I was out in the Mojave desert. Around sunset, I was sipping a tot of pre-dinner rye with the dog (she was not drinking) when suddenly really warm filtered-through-clouds light lit up some of the desert plants. I ran for the camera and tripod and set up quickly. This cholla took on quite a glow. I went with that glow in this B&W rendition.
The old camera dash! Love it. (which rye, btw? I’m a bourbon girl, but mostly the non-wheated varieties).
I can see why you made the run. The light is truly lovely against the dark rocks and other plants. It doesn’t reach all parts of the subject, but that’s intriguing. How much darkening of the bg did you have to do? Just curious. It’s a crazy plant, but presented this way, it’s easier to take in.
Harley, those darn cholla can be neat subjects either standalone as you’ve captured here or in a scene as a supporting character with a different main subject. At first I thought this skinny guy was a pencil cholla, but closer look it is another flavor. As many as I’ve seen in the field I’m not sure I’ve seen all the types.
The worst are the teddy bear or jumping cholla. I’ve been nailed by those barbed devils a few times. I wear snake guards more for those than anything to do with the snakes.
I really like the light here and your B&W presentation too. Very nice indeed…

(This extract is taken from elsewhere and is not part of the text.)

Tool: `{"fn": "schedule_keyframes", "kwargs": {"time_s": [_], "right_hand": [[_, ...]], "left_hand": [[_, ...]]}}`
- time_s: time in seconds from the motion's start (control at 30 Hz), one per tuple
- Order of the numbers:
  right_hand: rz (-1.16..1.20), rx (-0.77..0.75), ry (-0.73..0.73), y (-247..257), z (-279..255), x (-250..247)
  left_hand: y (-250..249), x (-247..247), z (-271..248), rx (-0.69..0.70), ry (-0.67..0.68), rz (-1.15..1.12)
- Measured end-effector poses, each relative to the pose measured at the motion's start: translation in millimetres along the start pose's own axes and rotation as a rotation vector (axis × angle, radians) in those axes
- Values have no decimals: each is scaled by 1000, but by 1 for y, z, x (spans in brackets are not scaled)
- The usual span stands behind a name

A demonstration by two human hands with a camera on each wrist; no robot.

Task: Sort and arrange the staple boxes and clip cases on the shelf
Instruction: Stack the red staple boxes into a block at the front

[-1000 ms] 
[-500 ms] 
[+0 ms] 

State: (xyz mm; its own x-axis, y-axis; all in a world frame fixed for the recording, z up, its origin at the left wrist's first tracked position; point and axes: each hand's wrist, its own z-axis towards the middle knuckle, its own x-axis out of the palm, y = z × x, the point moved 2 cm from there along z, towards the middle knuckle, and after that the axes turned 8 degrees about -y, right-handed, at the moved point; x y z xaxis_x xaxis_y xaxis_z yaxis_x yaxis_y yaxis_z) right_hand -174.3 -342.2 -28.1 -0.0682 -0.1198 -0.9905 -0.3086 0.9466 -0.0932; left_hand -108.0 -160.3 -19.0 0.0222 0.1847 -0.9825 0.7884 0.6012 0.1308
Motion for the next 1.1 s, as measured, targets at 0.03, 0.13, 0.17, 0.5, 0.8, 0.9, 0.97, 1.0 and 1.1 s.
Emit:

@Kris_Smith and @Paul_Breitkreuz , thanks for the comments. Kristen, I was sipping Rittenhouse. That and Bulleit are my usual go-to’s when indulging in rye. I used to be a single malt guy but in the last 3 or 4 years, I have developed a real liking for American ryes. BTW, the background started off a lot darker than the fore, but I took it a lot darker from there.
Amazing light Harley. That Cholla seems to be catching all the light. Love the black and white presentation for sure. I agree with @Paul_Breitkreuz about the Teddy Bear AKA jumping Cholla. Those things are really neat looking but I’ve been attacked to many times to count by those little devils. Particularly at the Joshua Tree cholla garden where there are millions of them in close quarters. They even have a box with a pair of pliers there for the unsuspecting visitors that get nabbed. Great Image though Harley!

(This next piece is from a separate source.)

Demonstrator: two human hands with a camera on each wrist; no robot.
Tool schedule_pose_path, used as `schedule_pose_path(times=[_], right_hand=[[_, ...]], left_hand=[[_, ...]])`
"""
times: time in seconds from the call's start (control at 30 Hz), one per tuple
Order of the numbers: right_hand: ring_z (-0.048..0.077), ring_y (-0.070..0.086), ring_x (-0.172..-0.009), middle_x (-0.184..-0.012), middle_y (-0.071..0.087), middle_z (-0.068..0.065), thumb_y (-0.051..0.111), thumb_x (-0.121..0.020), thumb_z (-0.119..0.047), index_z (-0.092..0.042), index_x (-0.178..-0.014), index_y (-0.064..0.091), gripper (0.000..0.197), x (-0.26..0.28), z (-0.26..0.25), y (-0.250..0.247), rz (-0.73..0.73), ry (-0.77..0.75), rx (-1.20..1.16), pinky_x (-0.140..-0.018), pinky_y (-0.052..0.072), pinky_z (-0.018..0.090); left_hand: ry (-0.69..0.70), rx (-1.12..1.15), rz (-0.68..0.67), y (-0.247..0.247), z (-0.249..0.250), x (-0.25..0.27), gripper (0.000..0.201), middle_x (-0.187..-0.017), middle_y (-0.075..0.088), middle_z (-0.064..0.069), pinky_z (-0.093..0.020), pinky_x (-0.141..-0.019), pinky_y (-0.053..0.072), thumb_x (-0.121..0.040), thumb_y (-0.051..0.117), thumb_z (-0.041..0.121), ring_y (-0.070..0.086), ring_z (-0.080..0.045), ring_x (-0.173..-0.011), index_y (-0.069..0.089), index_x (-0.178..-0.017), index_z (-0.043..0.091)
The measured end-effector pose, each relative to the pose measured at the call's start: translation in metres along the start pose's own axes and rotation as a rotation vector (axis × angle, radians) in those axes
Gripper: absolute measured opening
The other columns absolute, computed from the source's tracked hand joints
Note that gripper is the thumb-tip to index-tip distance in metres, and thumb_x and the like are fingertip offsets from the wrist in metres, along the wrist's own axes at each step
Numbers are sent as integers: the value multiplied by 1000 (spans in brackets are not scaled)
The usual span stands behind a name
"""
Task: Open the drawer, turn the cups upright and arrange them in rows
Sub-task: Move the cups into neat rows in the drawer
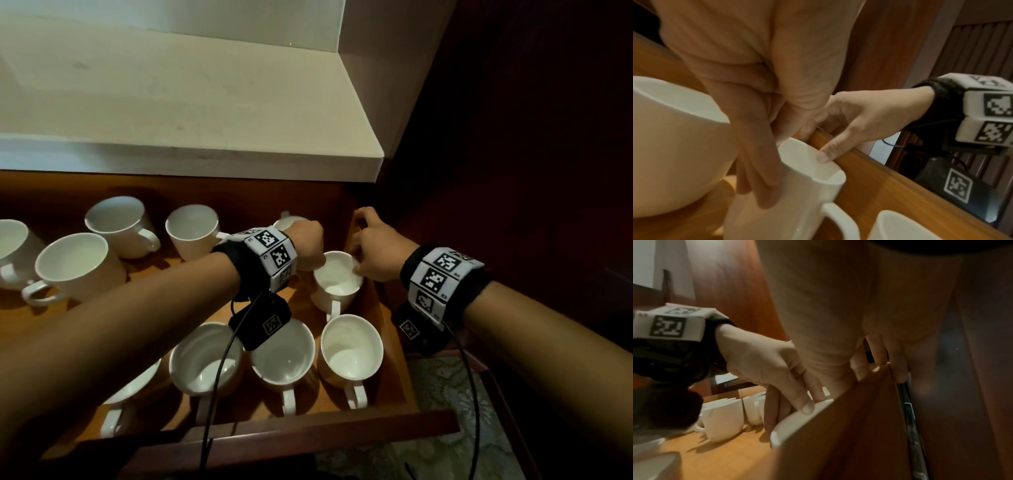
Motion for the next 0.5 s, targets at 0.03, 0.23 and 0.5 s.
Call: schedule_pose_path(times=[0.03,0.23,0.5], right_hand=[[23,49,-123,-151,11,4,67,-86,-16,-14,-107,72,22,-1,0,-1,12,-8,-13,-96,49,32],[18,41,-129,-150,12,3,66,-87,-17,-17,-111,72,24,-3,3,-2,28,-34,-29,-99,47,30],[21,57,-108,-152,4,0,72,-84,-25,-18,-100,73,18,-4,6,5,-15,0,10,-87,54,33]], left_hand=[[-13,-6,21,-2,-1,0,9,-66,56,-5,-29,-65,47,-85,60,11,57,-23,-73,65,-78,6],[-7,-4,33,0,2,0,8,-77,53,-8,-28,-65,45,-86,58,7,58,-24,-79,64,-88,3],[-14,-10,-44,16,-1,0,21,-66,49,-5,-29,-62,42,-86,62,14,53,-24,-74,52,-69,6]])
Point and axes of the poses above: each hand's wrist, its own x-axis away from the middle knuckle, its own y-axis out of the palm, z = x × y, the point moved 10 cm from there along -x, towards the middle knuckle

@David_Haynes , I had an event at that same location several years ago now myself. I had a cholla ball stuck to my hand and it was freezing outside too. Add in the fact I was fighting blood clots and was on blood thinners back then. I actually used the opening in my off road wheel on my truck to “scrape” the darn thing off my hand. I still had one or two barbed spines in one finger that took time to dislodge. I thought I’d bleed out before I got the holes plugged up. I learned a hard lesson that I’ve never repeated since…LOL…
I am smiling as I read this @Paul_Breitkreuz . Not from your discomfort and or pain but the fact that I have been there too. Little did I know the first time I got stuck I reached over with my bare hand to grab the ball that embedded itself into my arm and proceeded to get portions of the ball stuck in my hand. It was then that someone told me not to touch them and that there was a pair of pliers at the parking lot for all of the people who get these stuck in their skin. I can look back on that and have a good chuckle now.
That light has given the cholla an otherworldly look and a life of its own, Harley. They sound like pretty nasty cacti!
Masterful job on the processing here Harley, you just nailed the luminosity of the glow. It’s the glow on the spikes that just grabs my attention. If you don’t mind a processing question, how did you get the tonality of the background (ie everything but the cholla) so uniform looking while maintaining some detail? The way the entire non-cactus part of the image looks works really well.
I used a combo of things. A Darks-2 TK mask on one layer, a gradient mask with a curves layer on another. There was already significant separation between the cholla and background, so the masking was doable without too much finessing.